C’est là que l’ultra-trail devient fascinant.
Parce qu’en ultra-trail, le meilleur moteur ne gagne pas toujours
Une course de vingt heures n’est pas un test physiologique réalisé dans un laboratoire.
Les descentes techniques, la fatigue, le manque de sommeil, la nutrition, les changements de température et les imprévus transforment complètement l’équation.
Ce qui compte n’est plus seulement la taille du moteur.
Ce qui compte est la capacité à utiliser ce moteur pendant des dizaines d’heures sans s’effondrer.
De nombreux spécialistes considèrent aujourd’hui que l’économie de course, la résistance musculaire et la gestion de l’effort jouent un rôle au moins aussi important que la VO2 max sur les ultras.
Mathieu Blanchard s’est construit bien au-delà de la physiologie
L’une des particularités de Mathieu Blanchard est qu’il n’est pas arrivé au trail par le chemin classique.
Avant de devenir l’un des meilleurs ultra-traileurs de la planète, il a travaillé comme ingénieur, pratiqué la plongée professionnelle et construit progressivement son expérience sur le terrain.
Au fil des années, il a développé une lecture très fine des parcours, une capacité à gérer les situations difficiles et une grande efficacité dans les descentes techniques.
Ces qualités ne figurent dans aucun test physiologique.
Pourtant, elles permettent souvent de gagner davantage de temps que quelques points de VO2 max supplémentaires.
L’expérience devient un avantage avec l’âge
La VO2 max atteint généralement son maximum entre vingt-cinq et trente ans avant de diminuer progressivement.
Cette réalité biologique concerne tous les athlètes.

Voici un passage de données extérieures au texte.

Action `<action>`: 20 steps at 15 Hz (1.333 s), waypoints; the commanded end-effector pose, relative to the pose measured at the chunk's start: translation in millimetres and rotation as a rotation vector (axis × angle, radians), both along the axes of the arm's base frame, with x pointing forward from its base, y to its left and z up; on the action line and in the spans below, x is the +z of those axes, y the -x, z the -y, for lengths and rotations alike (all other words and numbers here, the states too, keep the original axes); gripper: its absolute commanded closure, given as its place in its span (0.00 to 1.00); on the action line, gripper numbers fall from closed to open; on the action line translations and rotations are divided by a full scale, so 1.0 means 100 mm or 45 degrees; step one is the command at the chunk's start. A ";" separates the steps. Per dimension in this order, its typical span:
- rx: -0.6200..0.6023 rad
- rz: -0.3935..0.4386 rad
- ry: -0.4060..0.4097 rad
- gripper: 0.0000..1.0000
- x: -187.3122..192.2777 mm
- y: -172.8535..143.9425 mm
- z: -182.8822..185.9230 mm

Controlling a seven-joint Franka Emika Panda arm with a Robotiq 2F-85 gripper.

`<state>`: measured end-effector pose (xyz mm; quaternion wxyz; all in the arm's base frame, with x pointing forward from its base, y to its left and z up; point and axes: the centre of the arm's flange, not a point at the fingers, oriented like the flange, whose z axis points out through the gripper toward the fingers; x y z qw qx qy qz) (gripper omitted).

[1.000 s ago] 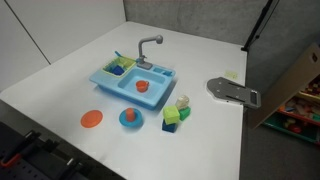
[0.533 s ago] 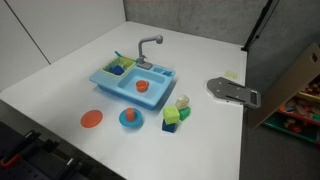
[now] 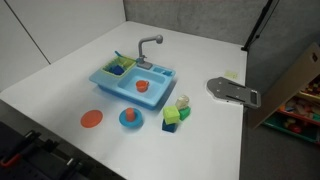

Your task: Put the white bottle in the sink

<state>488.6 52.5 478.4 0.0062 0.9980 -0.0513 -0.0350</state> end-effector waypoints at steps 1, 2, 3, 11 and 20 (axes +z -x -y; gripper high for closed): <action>-0.094 -0.006 0.025 0.00 -0.22 -0.31 0.08; -0.119 -0.013 0.029 0.00 -0.32 -0.34 0.14; -0.145 -0.025 0.031 0.00 -0.41 -0.37 0.20; -0.393 -0.111 0.058 0.00 -0.86 -0.41 1.11; -0.690 -0.132 0.150 0.00 -0.93 -0.28 2.65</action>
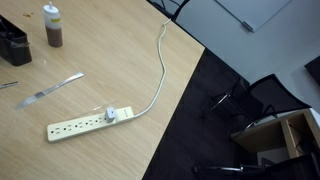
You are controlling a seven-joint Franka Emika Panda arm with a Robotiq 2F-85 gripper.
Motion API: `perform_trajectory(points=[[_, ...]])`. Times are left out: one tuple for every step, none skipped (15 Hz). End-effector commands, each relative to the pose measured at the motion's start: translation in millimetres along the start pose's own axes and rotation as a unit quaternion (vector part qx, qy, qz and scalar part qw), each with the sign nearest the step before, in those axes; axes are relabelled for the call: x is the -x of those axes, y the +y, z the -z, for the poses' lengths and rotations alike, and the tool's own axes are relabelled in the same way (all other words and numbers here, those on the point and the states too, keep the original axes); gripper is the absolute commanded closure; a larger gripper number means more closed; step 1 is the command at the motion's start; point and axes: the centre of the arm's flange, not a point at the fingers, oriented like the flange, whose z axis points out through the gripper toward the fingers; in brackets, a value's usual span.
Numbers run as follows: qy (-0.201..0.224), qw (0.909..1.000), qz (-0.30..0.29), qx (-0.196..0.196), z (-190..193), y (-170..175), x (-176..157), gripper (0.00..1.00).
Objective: Move the white cup to the right
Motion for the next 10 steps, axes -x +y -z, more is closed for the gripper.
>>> perform_trajectory(points=[[0.012,0.9992,-0.023,-0.03,-5,25,30,0.98],[0.013,0.999,-0.025,-0.034,-10,29,29,0.98],[0.012,0.9989,-0.028,-0.037,-15,32,29,0.98],[0.011,0.9988,-0.029,-0.038,-20,36,29,0.98],[0.007,0.9988,-0.03,-0.037,-25,40,29,0.98],[0.003,0.9988,-0.031,-0.037,-31,44,31,0.98],[-0.002,0.9986,-0.035,-0.041,-36,47,32,0.98],[-0.008,0.998,-0.04,-0.048,-43,50,34,0.98],[-0.014,0.9977,-0.042,-0.051,-49,51,36,0.98],[-0.019,0.997,-0.046,-0.059,-56,52,37,0.98]])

Mais chez les ultra-traileurs expérimentés, la baisse est souvent compensée par une meilleure gestion de course.
Les années apportent une connaissance plus fine de l’alimentation, du rythme à adopter, de la récupération et de la manière de réagir face aux coups durs.
C’est précisément dans ce domaine que Mathieu Blanchard semble encore progresser.

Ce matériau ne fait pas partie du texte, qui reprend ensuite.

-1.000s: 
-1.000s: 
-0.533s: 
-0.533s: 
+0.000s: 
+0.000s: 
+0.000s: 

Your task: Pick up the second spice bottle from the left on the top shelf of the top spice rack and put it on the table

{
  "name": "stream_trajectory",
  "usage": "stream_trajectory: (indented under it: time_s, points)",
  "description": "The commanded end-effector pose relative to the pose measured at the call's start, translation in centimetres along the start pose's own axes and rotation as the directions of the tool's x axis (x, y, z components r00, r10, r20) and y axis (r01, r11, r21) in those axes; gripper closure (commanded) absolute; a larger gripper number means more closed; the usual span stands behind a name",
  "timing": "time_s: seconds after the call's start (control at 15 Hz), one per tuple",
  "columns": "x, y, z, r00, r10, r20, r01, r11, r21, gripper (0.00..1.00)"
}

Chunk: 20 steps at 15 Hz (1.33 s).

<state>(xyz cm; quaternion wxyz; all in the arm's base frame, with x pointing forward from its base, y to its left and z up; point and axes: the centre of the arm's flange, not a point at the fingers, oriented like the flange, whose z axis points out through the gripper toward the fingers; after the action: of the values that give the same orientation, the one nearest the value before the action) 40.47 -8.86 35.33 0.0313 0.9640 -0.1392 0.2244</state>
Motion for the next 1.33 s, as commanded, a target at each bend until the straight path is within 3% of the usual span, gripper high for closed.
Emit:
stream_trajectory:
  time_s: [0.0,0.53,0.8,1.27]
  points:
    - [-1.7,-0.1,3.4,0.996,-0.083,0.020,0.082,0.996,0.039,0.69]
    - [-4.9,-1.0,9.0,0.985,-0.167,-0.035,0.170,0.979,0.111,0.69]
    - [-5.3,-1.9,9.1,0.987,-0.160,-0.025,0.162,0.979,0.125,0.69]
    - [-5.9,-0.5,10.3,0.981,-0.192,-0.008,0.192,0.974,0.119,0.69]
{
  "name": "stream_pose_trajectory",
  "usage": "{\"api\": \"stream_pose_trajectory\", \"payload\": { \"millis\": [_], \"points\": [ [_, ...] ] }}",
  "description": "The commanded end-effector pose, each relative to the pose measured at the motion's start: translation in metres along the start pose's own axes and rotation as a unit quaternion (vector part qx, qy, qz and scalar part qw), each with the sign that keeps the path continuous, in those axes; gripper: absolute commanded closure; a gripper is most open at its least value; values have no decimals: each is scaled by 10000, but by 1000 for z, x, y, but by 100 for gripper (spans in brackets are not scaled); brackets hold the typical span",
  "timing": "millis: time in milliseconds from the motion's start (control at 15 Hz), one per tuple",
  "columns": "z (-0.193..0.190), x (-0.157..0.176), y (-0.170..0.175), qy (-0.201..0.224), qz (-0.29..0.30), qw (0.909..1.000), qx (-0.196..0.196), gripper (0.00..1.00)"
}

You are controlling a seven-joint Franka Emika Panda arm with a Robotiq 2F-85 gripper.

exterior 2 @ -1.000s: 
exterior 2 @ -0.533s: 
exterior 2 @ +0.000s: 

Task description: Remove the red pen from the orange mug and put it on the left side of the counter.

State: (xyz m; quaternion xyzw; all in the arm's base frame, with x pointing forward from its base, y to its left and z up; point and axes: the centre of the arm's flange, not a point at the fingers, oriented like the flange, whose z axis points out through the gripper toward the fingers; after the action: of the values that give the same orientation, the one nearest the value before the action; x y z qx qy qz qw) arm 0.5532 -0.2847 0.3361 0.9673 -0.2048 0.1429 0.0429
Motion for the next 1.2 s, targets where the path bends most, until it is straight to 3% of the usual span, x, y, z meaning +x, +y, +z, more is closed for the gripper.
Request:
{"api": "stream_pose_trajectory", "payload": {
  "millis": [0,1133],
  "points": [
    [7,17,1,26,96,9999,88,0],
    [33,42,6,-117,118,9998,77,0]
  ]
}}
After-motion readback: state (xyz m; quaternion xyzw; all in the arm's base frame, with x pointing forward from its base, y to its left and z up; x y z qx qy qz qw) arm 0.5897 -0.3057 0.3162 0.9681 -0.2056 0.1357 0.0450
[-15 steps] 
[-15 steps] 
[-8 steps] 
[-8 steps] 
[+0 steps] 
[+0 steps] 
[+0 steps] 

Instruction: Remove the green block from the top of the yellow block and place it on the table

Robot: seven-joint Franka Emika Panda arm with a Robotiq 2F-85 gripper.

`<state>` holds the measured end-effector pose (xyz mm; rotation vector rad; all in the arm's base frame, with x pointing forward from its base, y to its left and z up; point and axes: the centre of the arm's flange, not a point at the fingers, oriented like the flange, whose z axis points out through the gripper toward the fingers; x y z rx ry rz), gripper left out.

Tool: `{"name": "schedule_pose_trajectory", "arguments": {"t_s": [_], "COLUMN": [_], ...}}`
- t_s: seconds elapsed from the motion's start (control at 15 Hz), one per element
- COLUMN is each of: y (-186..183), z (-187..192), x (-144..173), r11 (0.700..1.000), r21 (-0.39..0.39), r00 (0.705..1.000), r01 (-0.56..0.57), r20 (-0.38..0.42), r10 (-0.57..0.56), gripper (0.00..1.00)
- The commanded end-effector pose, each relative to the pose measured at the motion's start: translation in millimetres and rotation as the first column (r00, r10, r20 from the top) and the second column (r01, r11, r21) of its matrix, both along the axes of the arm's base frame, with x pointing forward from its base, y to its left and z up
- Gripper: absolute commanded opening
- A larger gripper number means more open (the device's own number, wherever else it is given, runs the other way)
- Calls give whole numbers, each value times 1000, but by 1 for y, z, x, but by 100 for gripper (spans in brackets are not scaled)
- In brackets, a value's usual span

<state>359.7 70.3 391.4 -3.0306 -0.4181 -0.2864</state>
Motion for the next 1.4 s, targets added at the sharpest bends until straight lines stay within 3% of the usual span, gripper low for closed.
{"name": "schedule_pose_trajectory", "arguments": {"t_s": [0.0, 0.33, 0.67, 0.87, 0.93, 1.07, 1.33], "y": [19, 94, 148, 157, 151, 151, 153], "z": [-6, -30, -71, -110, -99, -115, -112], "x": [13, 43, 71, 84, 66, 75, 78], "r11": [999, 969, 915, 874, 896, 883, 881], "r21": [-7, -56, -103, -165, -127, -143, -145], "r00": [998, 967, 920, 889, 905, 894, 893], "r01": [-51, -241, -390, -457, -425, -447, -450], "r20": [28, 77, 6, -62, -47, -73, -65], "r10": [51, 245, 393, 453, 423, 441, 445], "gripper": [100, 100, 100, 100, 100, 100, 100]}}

Ses grandes aventures polaires, ses courses de plusieurs jours et son expérience accumulée sur les plus grandes épreuves du monde lui permettent aujourd’hui d’exploiter son potentiel avec une efficacité remarquable.
En rĂ©sumĂ©, c’est une vraie leçon pour les traileurs
L’histoire de Mathieu Blanchard rappelle une réalité souvent oubliée par les amateurs.

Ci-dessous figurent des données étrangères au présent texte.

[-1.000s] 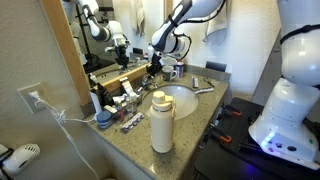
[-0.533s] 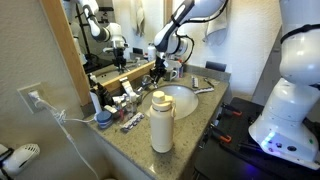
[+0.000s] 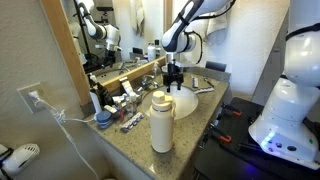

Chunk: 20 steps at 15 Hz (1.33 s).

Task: Open and close the tap

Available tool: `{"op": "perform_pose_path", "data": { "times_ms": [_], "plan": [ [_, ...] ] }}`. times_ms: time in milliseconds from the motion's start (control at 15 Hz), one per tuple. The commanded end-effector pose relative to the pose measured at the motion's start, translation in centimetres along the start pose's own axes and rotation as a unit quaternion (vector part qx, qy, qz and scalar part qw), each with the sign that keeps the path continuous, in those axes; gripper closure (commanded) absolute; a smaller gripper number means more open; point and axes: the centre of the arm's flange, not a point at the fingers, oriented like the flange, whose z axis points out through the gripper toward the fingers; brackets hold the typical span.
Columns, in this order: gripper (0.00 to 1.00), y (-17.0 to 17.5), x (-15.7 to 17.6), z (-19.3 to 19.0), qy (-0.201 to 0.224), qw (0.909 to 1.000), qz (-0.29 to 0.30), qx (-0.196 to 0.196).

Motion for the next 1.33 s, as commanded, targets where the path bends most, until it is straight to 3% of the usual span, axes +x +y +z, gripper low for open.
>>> {"op": "perform_pose_path", "data": {
  "times_ms": [0, 333, 800, 1267],
  "plan": [
    [0.00, -2.7, -3.4, -4.8, -0.021, 0.9994, 0.011, -0.026],
    [0.00, -7.1, -6.6, -11.2, 0.003, 0.9976, 0.001, -0.070],
    [0.00, -12.4, -10.5, -20.0, 0.118, 0.9833, -0.023, -0.137],
    [0.00, -14.8, -10.7, -21.9, 0.147, 0.9768, -0.046, -0.149]
  ]
}}
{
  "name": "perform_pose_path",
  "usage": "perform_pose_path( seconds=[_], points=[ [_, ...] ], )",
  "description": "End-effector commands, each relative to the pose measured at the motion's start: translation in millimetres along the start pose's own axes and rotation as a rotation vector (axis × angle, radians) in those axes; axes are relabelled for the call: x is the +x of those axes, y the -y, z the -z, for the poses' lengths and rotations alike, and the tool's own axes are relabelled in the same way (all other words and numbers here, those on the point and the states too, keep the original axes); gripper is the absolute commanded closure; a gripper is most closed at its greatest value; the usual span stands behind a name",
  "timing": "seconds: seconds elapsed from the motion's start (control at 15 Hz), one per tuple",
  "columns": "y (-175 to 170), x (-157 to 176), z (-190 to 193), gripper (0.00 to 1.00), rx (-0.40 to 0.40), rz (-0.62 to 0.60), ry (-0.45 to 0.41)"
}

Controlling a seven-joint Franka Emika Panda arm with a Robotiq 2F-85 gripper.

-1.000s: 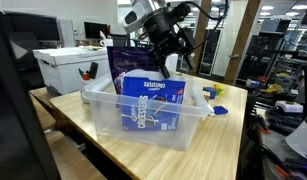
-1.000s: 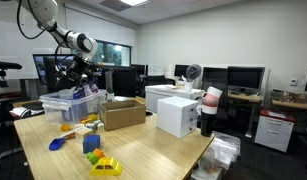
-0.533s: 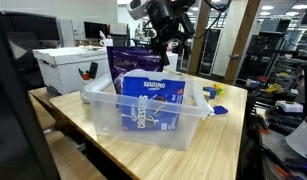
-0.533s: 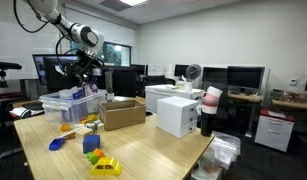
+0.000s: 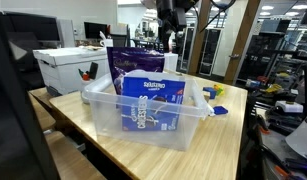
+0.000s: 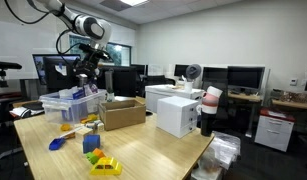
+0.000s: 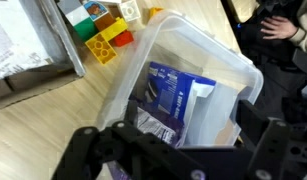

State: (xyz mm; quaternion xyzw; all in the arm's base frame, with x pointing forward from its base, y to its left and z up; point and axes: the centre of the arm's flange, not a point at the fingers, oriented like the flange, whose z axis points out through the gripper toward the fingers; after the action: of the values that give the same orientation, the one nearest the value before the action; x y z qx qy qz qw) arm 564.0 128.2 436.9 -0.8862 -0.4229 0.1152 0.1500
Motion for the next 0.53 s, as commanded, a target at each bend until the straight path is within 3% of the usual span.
perform_pose_path(
  seconds=[0.0,0.47],
  points=[
    [1,-28,5,0.0,-0.085,-0.137,-0.082],
    [-22,-54,23,0.0,-0.283,-0.451,-0.21]
  ],
)
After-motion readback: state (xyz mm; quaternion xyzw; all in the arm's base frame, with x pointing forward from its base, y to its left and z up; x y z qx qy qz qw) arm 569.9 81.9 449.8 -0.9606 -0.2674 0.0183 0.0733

La VO2 max est un indicateur utile, mais elle ne résume pas un coureur.
Deux athlètes possédant exactement la même valeur peuvent obtenir des résultats radicalement différents.
La technique, l’entraînement, la stratégie, la nutrition et l’expérience restent déterminants.
Autrement dit, même sans disposer d’une VO2 max de champion, un traileur peut continuer à progresser pendant de nombreuses années.
Et c’est probablement ce qui rend l’ultra-trail aussi passionnant : le plus gros moteur n’est pas toujours celui qui franchit la ligne d’arrivée en premier.